Brooke Greene has always felt the rush of “knowing” — a sensation most akin to realizing the right thing to do . . . and when to do it. The summer before senior year, Brooke’s longtime crush divulges he’s moving to New York City, leaving Brooke without the luxury of keeping her feelings to herself any longer. Scott Abrams is the man she’s meant to be with . . . he just doesn’t see it — or her — yet.
Drastic times call for drastic measures. As Scott prepares to move, Brooke packs up life with her controlling mother in the New Jersey suburbs to join her estranged father, who happens to live and work in the city himself. Saying goodbye to her friends and former high school, Brooke arrives in the Big Apple with plans to convince Scott of their imminent romance — but ends up creating a whole new life.
Susane Colasanti’s latest young adult novel, So Much Closer, is built on an implausible set-up — that a 17-year-old girl would, after years of anger and not speaking to her father, pack up her world and move to a strange city for a dude. Oh, we’re told it’s not for him, of course — that it’s because Brooke, a certified genius, isn’t being challenged at school (love that old line). And that Brooke has “always” wanted to live in New York, so this just works out perfectly.
But, of course, it’s for a boy.
I didn’t dislike this one. Sitting at an airport last Thursday, I read three-fourths of the novel without taking a break. More than anything, So Much Closer is an ode to the city Colasanti herself calls home — and has dedicated her newest effort to praising. In her hands, New York City does come alive . . . right down to the skylines, hidden gardens and eclectic mix of residents. I loved that aspect of the book and found myself clinging to her descriptions of a place I find magical, too.
But aside from the city descriptions, I struggled with Brooke as a character. Many reviewers have already noted that, for someone we’re to believe is very intelligent, our narrator makes some pretty sketchy decisions — especially about school. After deciding that public education is pretty much without benefit, ramming ridiculous subjects down students’ throats and stifling creativity, Brooke decides to give up and make some sort of misguided point about “not participating” in a broken system.
Her best friend from Jersey, April, totally calls her out on her ridiculous behavior . . . and with the help of John, a student she begins to tutor, Brooke realizes the error of her ways. You know, that she can do more and should do more. And a “Dead Poet’s Society”-esque teacher swoops in to show that not all teachers are part of The Establishment. And so forth.
I didn’t quite get the allure of Scott, this guy who is supposedly so fantastic that he inspires Brooke to uproot her whole life for him . . . oh, and newsflash: looks like he might not even be available. The real scene-stealer here was John, the funny and erudite New Yorker who inspires Brooke to keep looking up. Whip-smart and interesting, John was definitely my type — another Marcus Flutie who grabs hold of the heartstrings.

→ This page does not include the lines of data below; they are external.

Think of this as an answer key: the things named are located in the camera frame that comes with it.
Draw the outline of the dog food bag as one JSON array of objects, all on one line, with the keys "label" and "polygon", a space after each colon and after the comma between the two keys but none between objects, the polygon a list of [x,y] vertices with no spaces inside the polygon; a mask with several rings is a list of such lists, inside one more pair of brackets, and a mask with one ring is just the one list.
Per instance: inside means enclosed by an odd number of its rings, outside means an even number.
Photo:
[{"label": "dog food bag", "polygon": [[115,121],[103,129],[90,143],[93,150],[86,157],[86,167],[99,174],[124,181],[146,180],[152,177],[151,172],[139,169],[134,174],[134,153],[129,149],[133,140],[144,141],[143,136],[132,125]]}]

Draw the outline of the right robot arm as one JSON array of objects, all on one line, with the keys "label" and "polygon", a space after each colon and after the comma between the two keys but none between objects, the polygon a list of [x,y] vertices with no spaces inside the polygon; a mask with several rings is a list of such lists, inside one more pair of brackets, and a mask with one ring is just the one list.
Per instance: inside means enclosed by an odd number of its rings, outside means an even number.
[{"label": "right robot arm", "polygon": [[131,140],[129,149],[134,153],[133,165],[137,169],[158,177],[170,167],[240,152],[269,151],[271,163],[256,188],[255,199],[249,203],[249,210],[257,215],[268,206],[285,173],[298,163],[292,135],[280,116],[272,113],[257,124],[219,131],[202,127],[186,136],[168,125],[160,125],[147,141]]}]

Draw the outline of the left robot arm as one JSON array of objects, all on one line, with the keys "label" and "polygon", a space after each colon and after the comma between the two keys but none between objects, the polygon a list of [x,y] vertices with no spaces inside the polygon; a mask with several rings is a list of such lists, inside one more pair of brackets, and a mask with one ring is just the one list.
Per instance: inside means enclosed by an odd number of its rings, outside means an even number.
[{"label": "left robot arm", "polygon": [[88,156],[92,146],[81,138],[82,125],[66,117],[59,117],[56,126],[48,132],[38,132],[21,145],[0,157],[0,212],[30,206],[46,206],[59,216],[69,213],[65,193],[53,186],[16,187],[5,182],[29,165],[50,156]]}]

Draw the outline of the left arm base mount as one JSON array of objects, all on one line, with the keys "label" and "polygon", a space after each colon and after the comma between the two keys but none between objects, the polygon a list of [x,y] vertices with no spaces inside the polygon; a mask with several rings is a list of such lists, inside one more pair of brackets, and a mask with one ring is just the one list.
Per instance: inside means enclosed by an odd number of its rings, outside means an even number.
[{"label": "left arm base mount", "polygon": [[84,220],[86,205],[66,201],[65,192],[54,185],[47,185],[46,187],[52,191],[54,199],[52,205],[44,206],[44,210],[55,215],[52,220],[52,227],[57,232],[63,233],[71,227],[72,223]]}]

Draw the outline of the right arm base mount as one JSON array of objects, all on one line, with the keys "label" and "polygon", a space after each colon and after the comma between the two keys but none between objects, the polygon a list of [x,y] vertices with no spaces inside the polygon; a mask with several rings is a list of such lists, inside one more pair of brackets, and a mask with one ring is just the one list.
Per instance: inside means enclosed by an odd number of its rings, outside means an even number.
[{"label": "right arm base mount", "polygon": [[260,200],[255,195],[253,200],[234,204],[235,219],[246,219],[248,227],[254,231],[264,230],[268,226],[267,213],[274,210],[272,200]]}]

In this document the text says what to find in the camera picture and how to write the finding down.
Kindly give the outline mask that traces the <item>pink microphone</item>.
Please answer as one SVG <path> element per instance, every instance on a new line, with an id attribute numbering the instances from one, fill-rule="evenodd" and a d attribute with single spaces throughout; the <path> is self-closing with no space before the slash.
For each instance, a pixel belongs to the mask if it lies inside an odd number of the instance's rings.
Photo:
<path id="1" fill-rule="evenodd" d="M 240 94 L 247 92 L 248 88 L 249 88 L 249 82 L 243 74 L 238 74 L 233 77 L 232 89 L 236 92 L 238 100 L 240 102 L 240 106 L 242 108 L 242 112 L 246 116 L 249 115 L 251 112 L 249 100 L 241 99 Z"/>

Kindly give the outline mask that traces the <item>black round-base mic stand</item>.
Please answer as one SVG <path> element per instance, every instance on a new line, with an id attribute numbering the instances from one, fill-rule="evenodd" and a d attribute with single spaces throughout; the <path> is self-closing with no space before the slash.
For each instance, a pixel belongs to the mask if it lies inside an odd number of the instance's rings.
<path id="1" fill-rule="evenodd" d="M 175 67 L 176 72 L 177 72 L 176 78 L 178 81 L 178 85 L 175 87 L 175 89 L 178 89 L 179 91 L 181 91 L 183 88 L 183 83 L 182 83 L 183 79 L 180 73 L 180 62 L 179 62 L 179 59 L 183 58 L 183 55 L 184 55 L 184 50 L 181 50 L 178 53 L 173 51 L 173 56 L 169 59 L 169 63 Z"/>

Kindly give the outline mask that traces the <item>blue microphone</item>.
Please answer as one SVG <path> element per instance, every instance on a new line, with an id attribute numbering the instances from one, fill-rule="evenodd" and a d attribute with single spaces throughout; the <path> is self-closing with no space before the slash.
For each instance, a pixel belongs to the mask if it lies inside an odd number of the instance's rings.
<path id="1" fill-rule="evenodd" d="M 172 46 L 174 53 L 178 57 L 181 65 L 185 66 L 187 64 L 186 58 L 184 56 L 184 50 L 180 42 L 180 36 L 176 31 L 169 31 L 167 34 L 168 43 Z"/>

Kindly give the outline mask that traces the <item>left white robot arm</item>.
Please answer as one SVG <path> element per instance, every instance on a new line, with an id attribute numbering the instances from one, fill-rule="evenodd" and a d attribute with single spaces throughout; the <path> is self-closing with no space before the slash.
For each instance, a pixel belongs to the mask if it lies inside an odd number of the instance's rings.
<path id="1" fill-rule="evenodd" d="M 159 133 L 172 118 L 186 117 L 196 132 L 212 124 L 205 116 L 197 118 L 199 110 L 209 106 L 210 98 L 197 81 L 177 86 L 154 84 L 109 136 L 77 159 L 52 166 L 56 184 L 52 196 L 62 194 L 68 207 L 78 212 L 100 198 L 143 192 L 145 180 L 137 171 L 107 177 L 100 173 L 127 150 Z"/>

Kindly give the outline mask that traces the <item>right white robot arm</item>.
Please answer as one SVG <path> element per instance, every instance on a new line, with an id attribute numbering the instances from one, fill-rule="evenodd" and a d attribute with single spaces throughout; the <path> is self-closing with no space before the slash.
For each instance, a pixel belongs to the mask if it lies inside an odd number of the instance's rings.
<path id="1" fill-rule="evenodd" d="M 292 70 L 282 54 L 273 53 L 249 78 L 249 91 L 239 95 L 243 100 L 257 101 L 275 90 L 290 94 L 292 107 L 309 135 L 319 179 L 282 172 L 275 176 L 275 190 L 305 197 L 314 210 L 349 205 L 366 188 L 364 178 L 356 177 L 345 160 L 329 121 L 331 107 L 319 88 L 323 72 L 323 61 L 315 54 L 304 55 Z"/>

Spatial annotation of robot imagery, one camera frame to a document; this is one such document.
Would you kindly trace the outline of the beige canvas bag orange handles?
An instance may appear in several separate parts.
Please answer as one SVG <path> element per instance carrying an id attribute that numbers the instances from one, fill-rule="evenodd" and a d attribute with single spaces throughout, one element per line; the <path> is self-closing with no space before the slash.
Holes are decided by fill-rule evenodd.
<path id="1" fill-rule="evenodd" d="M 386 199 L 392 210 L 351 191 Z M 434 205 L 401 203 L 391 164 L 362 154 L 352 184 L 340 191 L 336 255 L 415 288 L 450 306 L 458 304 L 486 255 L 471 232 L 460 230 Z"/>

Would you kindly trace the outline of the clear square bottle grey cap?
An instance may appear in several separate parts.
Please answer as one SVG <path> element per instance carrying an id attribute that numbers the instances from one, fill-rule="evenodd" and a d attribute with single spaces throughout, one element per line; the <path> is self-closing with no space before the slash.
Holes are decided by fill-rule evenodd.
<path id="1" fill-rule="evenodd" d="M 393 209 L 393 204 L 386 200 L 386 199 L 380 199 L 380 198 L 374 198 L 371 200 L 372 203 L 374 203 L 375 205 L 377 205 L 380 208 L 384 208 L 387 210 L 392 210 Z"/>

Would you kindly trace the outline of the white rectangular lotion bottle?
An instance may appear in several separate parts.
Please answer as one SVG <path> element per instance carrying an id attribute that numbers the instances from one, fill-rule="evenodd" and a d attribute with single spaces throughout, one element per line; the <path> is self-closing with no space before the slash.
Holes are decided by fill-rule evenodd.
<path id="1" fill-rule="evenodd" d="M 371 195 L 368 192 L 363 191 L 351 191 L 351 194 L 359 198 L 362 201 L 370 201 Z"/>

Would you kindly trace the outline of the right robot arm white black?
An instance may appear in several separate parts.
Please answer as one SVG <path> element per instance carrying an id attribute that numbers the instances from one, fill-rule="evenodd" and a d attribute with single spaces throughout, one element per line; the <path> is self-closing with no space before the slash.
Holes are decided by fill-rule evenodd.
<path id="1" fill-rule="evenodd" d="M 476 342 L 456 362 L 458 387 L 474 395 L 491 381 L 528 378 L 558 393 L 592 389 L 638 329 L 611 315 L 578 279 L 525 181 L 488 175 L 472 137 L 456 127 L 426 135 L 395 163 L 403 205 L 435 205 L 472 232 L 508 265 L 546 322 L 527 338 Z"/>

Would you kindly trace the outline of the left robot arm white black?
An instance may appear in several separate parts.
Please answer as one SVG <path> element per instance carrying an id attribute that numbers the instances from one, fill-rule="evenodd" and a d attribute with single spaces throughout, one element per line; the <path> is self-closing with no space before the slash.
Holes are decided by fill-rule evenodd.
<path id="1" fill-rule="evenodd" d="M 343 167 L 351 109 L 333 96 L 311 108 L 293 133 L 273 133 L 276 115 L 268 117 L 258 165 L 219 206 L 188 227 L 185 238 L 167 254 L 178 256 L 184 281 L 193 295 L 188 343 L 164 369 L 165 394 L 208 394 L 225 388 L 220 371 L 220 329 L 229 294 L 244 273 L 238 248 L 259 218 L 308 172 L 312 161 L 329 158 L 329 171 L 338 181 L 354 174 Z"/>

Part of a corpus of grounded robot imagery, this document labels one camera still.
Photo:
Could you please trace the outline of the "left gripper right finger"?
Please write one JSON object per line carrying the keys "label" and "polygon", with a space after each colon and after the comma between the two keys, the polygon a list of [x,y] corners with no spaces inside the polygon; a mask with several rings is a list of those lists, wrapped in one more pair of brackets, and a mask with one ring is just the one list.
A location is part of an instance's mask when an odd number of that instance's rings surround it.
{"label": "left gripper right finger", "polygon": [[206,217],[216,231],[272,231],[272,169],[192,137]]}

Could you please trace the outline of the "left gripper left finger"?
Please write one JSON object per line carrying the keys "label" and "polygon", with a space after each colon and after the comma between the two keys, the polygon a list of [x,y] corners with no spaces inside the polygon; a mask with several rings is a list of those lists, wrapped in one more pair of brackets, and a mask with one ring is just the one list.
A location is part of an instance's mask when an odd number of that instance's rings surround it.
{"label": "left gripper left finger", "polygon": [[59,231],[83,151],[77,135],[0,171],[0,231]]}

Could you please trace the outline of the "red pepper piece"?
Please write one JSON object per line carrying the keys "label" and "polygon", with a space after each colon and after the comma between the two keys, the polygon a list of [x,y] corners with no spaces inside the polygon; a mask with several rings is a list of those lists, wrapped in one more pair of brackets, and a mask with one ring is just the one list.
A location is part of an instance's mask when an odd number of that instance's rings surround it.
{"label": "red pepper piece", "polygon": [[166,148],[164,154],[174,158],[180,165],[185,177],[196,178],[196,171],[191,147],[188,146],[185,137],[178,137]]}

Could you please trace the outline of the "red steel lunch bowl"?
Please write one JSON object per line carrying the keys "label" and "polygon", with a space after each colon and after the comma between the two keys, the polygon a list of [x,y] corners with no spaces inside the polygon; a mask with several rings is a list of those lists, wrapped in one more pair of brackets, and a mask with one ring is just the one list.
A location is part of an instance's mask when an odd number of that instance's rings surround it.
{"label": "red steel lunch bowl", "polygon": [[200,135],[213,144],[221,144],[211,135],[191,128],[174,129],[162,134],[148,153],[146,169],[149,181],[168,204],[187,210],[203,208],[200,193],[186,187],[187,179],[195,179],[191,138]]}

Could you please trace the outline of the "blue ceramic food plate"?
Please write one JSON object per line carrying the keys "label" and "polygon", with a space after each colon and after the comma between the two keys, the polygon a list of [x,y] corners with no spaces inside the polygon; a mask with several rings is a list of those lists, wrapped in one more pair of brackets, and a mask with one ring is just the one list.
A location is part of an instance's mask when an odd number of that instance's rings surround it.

Family issues were never fully developed. In some ways, I never emotionally connected with Brooke — or her divorced parents, characters I wish had been fleshed out beyond the background roles they occupied. But for all my irritations here, So Much Closer was still a fast, pleasant read. Readers who enjoy young adult fiction, love stories and coming of age tales — especially those set in New York City — might enjoy Brooke’s journey from self-indulgent teen to one who peeks in at the bigger picture . . . and likes what she sees.
So Much Closer is due out May 3 from Viking.
3 out of 5!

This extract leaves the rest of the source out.